Like Leaves are a psychedelic jam band, but one that very much exists on the utmost articulate, aristocratic, borderline apocalyptic end of the scale. Think of them as that transcendent sweet spot you never knew existed between
The Mars Volta and
My Disco; think of them as music that feeds into the heart and soul in quite the same way a full course banquet feeds directly into your belly; think of them
as everything Triple J's been sorely lacking in the past five years (and then some!) THAT'S Like Leaves. Every member of this band are consummate musicians in their own right. Dan Varricchio on guitar and Patrick Saracino on bass are both resident sound engineers at The Exeter and Rocket Bar respectively (
and have jammed with the likes of Damo Suzuki and
Mani Neumeier: living legends of 60's and 70's krautrock scene). Ryan Manolakis on drums is SO diabolical with a full kit
he's even schooling his own disciples now (and one day they'll usher in a golden age where all the world's hunger will be solved by percussion alone). And as for Juliet Hunter on violin? if ever
Warren Ellis of The Dirty Three and
Grace Slick from Jefferson Airplane birthed a child AND it went rogue,
she'd be the only one who could ever beat it in battle... no shit! And for the most part? this album DOES capture most of that magic, but it's also an album that very much divides you. In the first half you'll be absolutely enthralled, its impact both immediate and all encompassing; and not just for
"Mercy Sound" and
"Falling For A..." (as much as they're arguably the highlights) but also for the slow build of opening instrumental
"Dancing On Glass", the pulsing seduction
of second song "Fruit" (where the word "forbidden" is very much implied) and for the
duelling death grind that is "Swordfight". With these five songs alone? duuude you'll be grinning ear to ear to well beyond the confines of your face, noodling out imagined vistas to ever expanding canvases in your mind blown wide open and if ever
Robert Rodriguez directed a Mariachi movie apocalypse using them as the soundtrack alone? we may never need sunlight again... it'd be THAT fucking badass! But then comes the second half: the "contemplative" side of Like Leaves. And as much as all four of these songs are brilliant if taken individually (and the first "Sacred Revolt" makes for the perfect segue) combined in one sitting it does become that little bit taxing to keep your eyelids open. Firstly with seventh song
"Monument" with it's brooding cyclical chants but especially once we hit
eighth song "The Gift" with its endless nonstop neandering saxophone... I mean it's a great song don't get me wrong, but fuck damn does it drag on forever!
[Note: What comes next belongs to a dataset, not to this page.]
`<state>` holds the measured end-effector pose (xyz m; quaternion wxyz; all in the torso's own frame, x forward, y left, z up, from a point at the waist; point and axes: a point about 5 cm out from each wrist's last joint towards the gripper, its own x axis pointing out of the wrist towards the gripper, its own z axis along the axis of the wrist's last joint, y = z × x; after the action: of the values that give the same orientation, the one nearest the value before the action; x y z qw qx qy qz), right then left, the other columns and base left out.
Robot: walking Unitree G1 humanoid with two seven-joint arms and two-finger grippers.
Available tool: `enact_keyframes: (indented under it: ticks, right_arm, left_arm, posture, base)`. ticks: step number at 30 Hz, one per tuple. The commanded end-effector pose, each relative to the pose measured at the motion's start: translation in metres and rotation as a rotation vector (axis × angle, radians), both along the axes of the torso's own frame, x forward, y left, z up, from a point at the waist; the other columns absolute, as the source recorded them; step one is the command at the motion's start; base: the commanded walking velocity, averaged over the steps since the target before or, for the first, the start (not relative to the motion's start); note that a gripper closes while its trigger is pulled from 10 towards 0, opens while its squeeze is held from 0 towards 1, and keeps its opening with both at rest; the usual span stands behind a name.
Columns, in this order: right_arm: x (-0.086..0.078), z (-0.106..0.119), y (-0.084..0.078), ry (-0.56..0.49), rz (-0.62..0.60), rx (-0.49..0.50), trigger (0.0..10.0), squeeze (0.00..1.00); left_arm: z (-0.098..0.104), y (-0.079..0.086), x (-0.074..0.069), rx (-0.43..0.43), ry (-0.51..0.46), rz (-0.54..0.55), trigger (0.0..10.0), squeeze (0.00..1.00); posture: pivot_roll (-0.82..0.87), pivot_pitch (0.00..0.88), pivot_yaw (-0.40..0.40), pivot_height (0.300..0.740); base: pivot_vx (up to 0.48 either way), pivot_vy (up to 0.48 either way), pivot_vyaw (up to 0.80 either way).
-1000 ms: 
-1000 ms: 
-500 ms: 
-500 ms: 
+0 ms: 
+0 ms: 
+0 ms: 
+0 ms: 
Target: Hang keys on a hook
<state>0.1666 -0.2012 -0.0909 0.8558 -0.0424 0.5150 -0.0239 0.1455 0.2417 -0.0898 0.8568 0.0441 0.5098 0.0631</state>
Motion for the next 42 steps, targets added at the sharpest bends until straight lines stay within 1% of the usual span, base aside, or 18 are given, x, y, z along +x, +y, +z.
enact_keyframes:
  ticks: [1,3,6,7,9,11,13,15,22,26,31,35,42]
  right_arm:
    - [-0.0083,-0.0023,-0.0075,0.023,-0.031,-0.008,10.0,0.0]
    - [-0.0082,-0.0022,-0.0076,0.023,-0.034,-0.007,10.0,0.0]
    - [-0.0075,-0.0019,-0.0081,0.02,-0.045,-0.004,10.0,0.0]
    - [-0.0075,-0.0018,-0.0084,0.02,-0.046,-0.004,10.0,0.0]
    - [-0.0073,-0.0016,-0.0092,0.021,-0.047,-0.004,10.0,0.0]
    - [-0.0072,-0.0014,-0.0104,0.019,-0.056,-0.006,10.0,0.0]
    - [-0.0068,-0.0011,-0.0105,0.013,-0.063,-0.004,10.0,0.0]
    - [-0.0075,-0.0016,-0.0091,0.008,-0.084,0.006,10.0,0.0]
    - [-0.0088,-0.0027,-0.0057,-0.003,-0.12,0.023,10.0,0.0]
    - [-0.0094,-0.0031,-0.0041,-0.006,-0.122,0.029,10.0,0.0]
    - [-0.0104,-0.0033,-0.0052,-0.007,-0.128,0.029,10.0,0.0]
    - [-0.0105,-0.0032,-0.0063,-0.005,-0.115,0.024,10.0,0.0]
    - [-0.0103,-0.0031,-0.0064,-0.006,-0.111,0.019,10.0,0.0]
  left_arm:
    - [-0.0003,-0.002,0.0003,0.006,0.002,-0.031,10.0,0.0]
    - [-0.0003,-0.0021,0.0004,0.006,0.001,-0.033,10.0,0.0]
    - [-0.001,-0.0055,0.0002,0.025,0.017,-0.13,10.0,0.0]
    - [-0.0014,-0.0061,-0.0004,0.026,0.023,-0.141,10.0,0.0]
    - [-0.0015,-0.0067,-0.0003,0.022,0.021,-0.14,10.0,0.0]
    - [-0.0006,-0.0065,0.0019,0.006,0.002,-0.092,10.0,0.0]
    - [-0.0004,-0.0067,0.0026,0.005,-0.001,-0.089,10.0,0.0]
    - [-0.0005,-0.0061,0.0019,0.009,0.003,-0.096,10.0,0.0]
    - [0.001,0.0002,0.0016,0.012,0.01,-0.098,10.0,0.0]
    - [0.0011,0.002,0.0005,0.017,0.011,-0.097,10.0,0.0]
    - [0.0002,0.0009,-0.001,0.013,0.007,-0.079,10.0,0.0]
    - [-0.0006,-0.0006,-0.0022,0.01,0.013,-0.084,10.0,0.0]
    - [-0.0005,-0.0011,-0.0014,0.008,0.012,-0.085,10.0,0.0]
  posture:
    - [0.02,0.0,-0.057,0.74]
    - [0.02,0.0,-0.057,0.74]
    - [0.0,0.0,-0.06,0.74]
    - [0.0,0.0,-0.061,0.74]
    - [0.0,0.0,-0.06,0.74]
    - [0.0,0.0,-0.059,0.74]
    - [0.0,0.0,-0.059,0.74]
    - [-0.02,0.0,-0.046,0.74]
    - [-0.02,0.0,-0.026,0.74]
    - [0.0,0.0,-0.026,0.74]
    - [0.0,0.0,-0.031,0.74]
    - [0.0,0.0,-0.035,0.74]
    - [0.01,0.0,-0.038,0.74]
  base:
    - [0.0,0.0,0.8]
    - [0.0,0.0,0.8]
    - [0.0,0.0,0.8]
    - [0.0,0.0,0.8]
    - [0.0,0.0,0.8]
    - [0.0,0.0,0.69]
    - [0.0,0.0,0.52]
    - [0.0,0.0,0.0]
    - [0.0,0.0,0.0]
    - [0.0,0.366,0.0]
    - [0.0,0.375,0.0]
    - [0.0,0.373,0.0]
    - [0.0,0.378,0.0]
So as much
as their ninth song "Like Leaves" neatly encapsulates everything in both lyrical coda and its haunting violin? you'd be hard pressed to find anyone still awake and engaged to appreciate it. But maybe this is merely a sequencing fault at best: perhaps they shouldn't have lumped
all their most explosive mad jams at the beginning only to go out with a whimper (and a fade out at that) at the end, or perhaps I'm simply mourning the absence of songs like
"Bazooka" and
"Complex Denial". Because this album IS a powerful debut, it is wildly ambitious, the slow songs at the end WILL grow on you, and your life isn't complete without it. But I also sense they've held a little something back... and their best is yet to come.